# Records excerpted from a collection
+--

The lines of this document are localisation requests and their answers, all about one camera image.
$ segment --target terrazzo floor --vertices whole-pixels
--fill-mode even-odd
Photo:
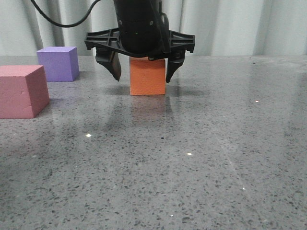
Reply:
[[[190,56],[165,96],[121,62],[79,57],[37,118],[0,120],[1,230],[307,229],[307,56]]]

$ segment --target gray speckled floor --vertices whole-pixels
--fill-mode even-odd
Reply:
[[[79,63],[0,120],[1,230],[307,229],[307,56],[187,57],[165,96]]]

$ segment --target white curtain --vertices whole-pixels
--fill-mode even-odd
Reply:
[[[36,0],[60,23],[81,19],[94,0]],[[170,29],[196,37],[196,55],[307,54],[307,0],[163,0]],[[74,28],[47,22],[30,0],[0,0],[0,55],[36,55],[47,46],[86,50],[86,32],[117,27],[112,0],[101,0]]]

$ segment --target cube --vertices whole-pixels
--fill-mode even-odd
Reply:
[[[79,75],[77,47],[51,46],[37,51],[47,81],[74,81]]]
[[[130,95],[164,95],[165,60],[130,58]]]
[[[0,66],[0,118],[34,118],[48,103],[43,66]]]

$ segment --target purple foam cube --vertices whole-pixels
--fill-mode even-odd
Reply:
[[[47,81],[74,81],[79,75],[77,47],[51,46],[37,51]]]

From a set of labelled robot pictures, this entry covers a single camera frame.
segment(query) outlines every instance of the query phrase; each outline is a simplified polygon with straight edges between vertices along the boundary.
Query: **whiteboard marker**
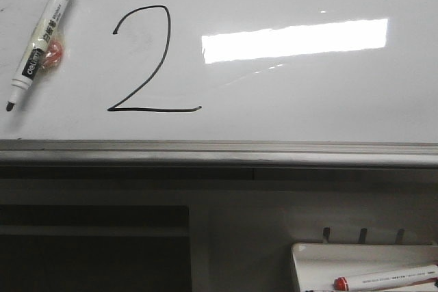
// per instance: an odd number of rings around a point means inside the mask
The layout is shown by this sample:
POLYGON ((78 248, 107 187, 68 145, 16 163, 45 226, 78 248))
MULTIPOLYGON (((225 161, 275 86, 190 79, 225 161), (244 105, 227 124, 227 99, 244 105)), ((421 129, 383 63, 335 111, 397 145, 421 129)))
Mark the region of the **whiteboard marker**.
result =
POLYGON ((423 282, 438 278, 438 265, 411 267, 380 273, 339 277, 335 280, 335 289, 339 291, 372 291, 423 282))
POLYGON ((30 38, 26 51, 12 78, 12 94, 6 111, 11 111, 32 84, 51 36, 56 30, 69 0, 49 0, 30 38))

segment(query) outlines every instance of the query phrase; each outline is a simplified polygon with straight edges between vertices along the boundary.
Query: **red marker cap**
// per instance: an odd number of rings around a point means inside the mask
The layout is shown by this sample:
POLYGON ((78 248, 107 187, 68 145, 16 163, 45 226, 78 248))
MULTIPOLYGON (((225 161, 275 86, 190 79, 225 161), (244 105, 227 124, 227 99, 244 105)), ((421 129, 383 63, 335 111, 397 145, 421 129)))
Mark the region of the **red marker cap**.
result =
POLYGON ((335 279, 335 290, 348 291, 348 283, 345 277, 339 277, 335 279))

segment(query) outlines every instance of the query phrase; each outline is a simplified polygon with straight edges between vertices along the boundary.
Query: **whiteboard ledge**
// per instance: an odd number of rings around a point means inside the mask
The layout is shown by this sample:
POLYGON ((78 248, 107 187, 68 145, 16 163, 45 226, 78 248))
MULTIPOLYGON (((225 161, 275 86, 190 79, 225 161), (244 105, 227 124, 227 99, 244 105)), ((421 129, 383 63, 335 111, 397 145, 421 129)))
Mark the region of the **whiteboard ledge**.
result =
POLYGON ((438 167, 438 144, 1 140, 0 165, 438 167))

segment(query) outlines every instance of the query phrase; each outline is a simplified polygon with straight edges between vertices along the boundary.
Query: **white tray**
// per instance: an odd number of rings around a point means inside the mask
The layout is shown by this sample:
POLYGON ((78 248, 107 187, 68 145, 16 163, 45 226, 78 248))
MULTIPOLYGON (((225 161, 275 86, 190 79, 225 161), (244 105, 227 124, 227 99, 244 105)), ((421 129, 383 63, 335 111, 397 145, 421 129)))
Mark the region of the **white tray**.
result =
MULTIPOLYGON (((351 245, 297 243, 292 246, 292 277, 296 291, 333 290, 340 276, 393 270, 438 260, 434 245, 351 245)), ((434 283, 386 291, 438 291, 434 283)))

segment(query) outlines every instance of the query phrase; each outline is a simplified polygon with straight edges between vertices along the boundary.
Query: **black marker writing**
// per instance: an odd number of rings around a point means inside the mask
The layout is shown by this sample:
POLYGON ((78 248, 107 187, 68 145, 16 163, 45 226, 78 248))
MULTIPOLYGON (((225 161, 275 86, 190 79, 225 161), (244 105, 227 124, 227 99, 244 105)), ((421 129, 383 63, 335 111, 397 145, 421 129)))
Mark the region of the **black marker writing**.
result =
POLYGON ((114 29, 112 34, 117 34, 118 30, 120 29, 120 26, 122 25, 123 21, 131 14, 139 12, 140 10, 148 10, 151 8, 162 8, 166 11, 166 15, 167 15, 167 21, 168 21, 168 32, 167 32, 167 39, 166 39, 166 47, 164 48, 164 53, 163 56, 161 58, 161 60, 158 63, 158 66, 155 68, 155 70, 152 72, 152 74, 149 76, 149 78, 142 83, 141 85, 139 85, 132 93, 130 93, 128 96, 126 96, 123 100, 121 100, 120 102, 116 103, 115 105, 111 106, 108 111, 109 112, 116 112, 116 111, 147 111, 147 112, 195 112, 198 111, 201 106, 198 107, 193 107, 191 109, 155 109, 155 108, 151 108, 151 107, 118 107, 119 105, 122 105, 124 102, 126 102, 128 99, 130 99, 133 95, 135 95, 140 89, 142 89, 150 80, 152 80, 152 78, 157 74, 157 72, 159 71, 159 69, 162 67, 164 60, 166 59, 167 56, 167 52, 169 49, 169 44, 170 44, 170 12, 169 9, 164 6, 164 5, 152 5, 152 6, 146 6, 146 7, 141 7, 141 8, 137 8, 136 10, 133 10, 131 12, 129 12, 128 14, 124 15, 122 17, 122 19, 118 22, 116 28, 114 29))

+--

# ACTIVITY
Would you reproduce the records exactly as they stand, but without the pictures?

# OUTPUT FOR THIS EXERCISE
The lines of this document are localisation requests and their answers, all about one camera image.
$ segment --target terrazzo floor --vertices whole-pixels
--fill-mode even-odd
Photo:
Reply:
[[[190,56],[165,96],[121,62],[79,57],[37,118],[0,120],[1,230],[307,229],[307,56]]]

$ segment --target gray speckled floor --vertices whole-pixels
--fill-mode even-odd
Reply:
[[[79,63],[0,120],[1,230],[307,229],[307,56],[187,57],[165,96]]]

$ segment --target white curtain --vertices whole-pixels
--fill-mode even-odd
Reply:
[[[36,0],[60,23],[81,19],[94,0]],[[170,29],[196,37],[196,55],[307,54],[307,0],[163,0]],[[74,28],[47,22],[30,0],[0,0],[0,55],[36,55],[47,46],[86,50],[86,32],[117,27],[112,0],[101,0]]]

$ segment --target cube --vertices whole-pixels
--fill-mode even-odd
Reply:
[[[79,75],[77,47],[51,46],[37,51],[47,81],[74,81]]]
[[[130,95],[164,95],[165,60],[130,58]]]
[[[0,66],[0,118],[34,118],[48,103],[43,66]]]

$ segment --target purple foam cube --vertices whole-pixels
--fill-mode even-odd
Reply:
[[[47,81],[74,81],[79,75],[77,47],[51,46],[37,51]]]

From a set of labelled robot pictures, this entry covers a single camera frame.
segment(query) outlines every instance of the query phrase; each outline is a simplified polygon with straight edges between vertices along the boundary.
Query: **whiteboard marker**
// per instance: an odd number of rings around a point means inside the mask
The layout is shown by this sample:
POLYGON ((78 248, 107 187, 68 145, 16 163, 45 226, 78 248))
MULTIPOLYGON (((225 161, 275 86, 190 79, 225 161), (244 105, 227 124, 227 99, 244 105)), ((421 129, 383 63, 335 111, 397 145, 421 129)))
Mark the region of the **whiteboard marker**.
result =
POLYGON ((423 282, 438 278, 438 265, 411 267, 380 273, 339 277, 335 280, 335 289, 339 291, 372 291, 423 282))
POLYGON ((30 38, 26 51, 12 78, 12 94, 6 111, 11 111, 32 84, 51 36, 56 30, 69 0, 49 0, 30 38))

segment(query) outlines every instance of the query phrase; each outline is a simplified polygon with straight edges between vertices along the boundary.
Query: **red marker cap**
// per instance: an odd number of rings around a point means inside the mask
The layout is shown by this sample:
POLYGON ((78 248, 107 187, 68 145, 16 163, 45 226, 78 248))
MULTIPOLYGON (((225 161, 275 86, 190 79, 225 161), (244 105, 227 124, 227 99, 244 105)), ((421 129, 383 63, 335 111, 397 145, 421 129)))
Mark the region of the **red marker cap**.
result =
POLYGON ((335 279, 335 290, 348 291, 348 283, 345 277, 339 277, 335 279))

segment(query) outlines every instance of the query phrase; each outline is a simplified polygon with straight edges between vertices along the boundary.
Query: **whiteboard ledge**
// per instance: an odd number of rings around a point means inside the mask
The layout is shown by this sample:
POLYGON ((78 248, 107 187, 68 145, 16 163, 45 226, 78 248))
MULTIPOLYGON (((225 161, 275 86, 190 79, 225 161), (244 105, 227 124, 227 99, 244 105)), ((421 129, 383 63, 335 111, 397 145, 421 129)))
Mark the region of the **whiteboard ledge**.
result =
POLYGON ((438 167, 438 144, 1 140, 0 165, 438 167))

segment(query) outlines every instance of the query phrase; each outline is a simplified polygon with straight edges between vertices along the boundary.
Query: **white tray**
// per instance: an odd number of rings around a point means inside the mask
The layout is shown by this sample:
POLYGON ((78 248, 107 187, 68 145, 16 163, 45 226, 78 248))
MULTIPOLYGON (((225 161, 275 86, 190 79, 225 161), (244 105, 227 124, 227 99, 244 105)), ((421 129, 383 63, 335 111, 397 145, 421 129)))
Mark the region of the **white tray**.
result =
MULTIPOLYGON (((351 245, 297 243, 292 246, 292 277, 296 291, 333 290, 340 276, 393 270, 438 260, 434 245, 351 245)), ((434 283, 386 291, 438 291, 434 283)))

segment(query) outlines every instance of the query phrase; each outline is a simplified polygon with straight edges between vertices along the boundary.
Query: **black marker writing**
// per instance: an odd number of rings around a point means inside the mask
The layout is shown by this sample:
POLYGON ((78 248, 107 187, 68 145, 16 163, 45 226, 78 248))
MULTIPOLYGON (((225 161, 275 86, 190 79, 225 161), (244 105, 227 124, 227 99, 244 105)), ((421 129, 383 63, 335 111, 397 145, 421 129)))
Mark the region of the **black marker writing**.
result =
POLYGON ((114 29, 112 34, 117 34, 118 30, 120 29, 120 26, 122 25, 123 21, 131 14, 139 12, 140 10, 148 10, 151 8, 162 8, 166 11, 166 15, 167 15, 167 21, 168 21, 168 32, 167 32, 167 39, 166 39, 166 47, 164 48, 164 53, 163 56, 161 58, 161 60, 158 63, 158 66, 155 68, 155 70, 152 72, 152 74, 149 76, 149 78, 142 83, 141 85, 139 85, 132 93, 130 93, 128 96, 126 96, 123 100, 121 100, 120 102, 116 103, 115 105, 111 106, 108 111, 109 112, 116 112, 116 111, 147 111, 147 112, 195 112, 198 111, 201 106, 198 107, 193 107, 191 109, 155 109, 155 108, 151 108, 151 107, 118 107, 119 105, 122 105, 124 102, 126 102, 128 99, 130 99, 133 95, 135 95, 140 89, 142 89, 150 80, 152 80, 152 78, 157 74, 157 72, 159 71, 159 69, 162 67, 164 60, 166 59, 167 56, 167 52, 169 49, 169 44, 170 44, 170 12, 169 9, 164 6, 164 5, 152 5, 152 6, 146 6, 146 7, 141 7, 141 8, 137 8, 136 10, 133 10, 131 12, 129 12, 128 14, 124 15, 122 17, 122 19, 118 22, 116 28, 114 29))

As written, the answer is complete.